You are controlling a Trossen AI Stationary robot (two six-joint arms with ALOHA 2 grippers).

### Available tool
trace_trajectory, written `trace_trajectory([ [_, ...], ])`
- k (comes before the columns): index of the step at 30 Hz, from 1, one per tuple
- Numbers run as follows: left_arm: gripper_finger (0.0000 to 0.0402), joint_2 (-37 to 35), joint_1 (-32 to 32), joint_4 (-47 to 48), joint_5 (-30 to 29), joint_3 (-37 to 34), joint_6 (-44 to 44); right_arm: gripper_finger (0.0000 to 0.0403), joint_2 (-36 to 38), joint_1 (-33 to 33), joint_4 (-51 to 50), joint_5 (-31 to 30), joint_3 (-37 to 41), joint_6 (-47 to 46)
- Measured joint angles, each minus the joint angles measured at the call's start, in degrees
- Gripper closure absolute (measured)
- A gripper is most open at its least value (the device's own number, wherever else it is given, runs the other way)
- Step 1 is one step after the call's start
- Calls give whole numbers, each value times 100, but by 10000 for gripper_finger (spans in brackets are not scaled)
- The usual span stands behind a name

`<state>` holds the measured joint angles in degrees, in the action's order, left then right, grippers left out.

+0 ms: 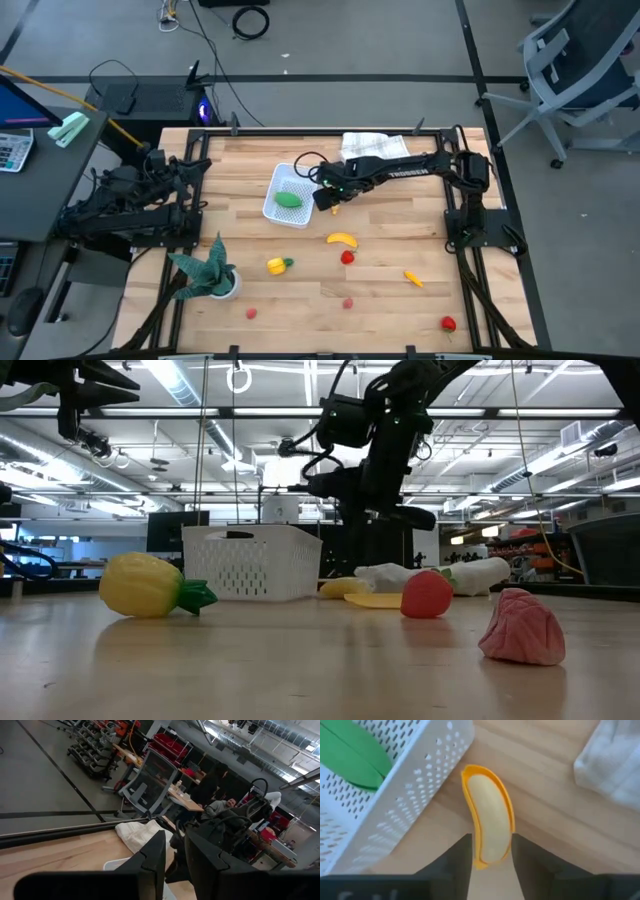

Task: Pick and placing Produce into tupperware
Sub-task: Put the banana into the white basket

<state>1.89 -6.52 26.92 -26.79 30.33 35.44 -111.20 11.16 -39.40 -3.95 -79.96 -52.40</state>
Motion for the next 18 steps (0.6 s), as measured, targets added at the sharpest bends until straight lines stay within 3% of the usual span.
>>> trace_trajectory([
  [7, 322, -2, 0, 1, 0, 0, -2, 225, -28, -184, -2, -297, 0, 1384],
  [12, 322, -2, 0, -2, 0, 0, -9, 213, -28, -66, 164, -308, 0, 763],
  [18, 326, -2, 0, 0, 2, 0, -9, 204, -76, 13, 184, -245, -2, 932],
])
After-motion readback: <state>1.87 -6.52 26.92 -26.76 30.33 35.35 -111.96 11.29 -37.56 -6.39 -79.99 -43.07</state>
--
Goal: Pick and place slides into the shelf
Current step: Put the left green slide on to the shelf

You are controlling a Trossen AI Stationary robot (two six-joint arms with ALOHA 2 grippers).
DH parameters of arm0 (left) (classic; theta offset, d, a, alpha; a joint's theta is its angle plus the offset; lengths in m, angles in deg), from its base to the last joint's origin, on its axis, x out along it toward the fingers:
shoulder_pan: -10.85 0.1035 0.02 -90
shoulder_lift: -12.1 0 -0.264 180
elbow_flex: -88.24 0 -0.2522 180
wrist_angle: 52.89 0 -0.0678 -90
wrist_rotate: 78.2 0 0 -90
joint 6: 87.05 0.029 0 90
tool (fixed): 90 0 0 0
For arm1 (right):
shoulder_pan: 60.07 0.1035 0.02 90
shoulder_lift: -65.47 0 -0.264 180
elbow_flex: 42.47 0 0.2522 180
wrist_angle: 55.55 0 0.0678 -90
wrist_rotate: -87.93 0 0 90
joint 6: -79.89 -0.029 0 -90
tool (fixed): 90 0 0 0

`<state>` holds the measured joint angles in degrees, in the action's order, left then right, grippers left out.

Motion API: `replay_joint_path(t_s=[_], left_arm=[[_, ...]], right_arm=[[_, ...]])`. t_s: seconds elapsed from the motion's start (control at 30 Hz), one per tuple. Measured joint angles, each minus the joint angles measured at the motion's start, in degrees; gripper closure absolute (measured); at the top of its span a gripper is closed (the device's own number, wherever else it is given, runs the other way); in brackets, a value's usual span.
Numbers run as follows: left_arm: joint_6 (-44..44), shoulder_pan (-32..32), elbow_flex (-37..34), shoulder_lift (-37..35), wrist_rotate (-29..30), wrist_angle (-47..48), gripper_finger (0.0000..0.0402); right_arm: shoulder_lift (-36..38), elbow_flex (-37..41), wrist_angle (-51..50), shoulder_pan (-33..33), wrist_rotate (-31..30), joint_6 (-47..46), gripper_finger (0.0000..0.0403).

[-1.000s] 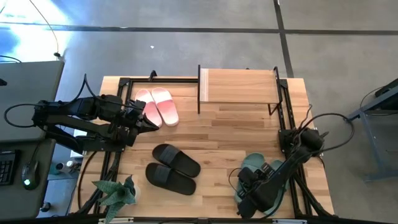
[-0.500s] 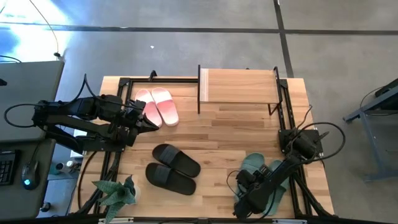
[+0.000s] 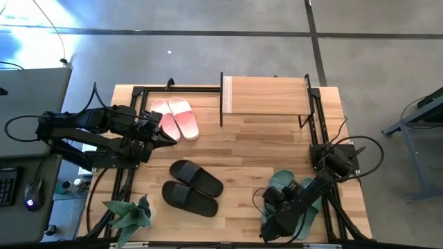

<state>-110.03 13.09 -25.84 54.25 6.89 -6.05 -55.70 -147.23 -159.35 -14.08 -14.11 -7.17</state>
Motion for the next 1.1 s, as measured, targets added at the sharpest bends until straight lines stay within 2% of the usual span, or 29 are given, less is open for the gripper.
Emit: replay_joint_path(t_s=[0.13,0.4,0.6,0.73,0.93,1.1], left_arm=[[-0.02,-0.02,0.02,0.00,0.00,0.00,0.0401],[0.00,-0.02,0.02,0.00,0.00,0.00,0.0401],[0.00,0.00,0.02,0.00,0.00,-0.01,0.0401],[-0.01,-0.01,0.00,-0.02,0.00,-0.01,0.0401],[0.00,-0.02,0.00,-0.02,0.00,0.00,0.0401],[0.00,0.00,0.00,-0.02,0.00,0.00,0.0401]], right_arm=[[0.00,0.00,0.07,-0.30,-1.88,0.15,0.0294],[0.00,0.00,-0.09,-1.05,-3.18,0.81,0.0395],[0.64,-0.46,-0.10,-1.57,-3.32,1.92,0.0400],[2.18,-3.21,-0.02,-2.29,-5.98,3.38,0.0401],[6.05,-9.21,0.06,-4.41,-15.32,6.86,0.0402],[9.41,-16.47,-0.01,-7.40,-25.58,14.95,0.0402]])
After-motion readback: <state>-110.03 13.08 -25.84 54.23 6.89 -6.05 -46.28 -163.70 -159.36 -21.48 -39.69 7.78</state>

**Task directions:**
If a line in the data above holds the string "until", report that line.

**Result below:**
Motion for the next 18 steps (0.6 s), as measured, targets added at the sharpest bends until straight lines stay within 3% of the usual span.
Motion for the next 1.1 s, as measured, targets added at the sharpest bends until straight lines stay within 2% of the usual span, or 29 are given, less is open for the gripper.

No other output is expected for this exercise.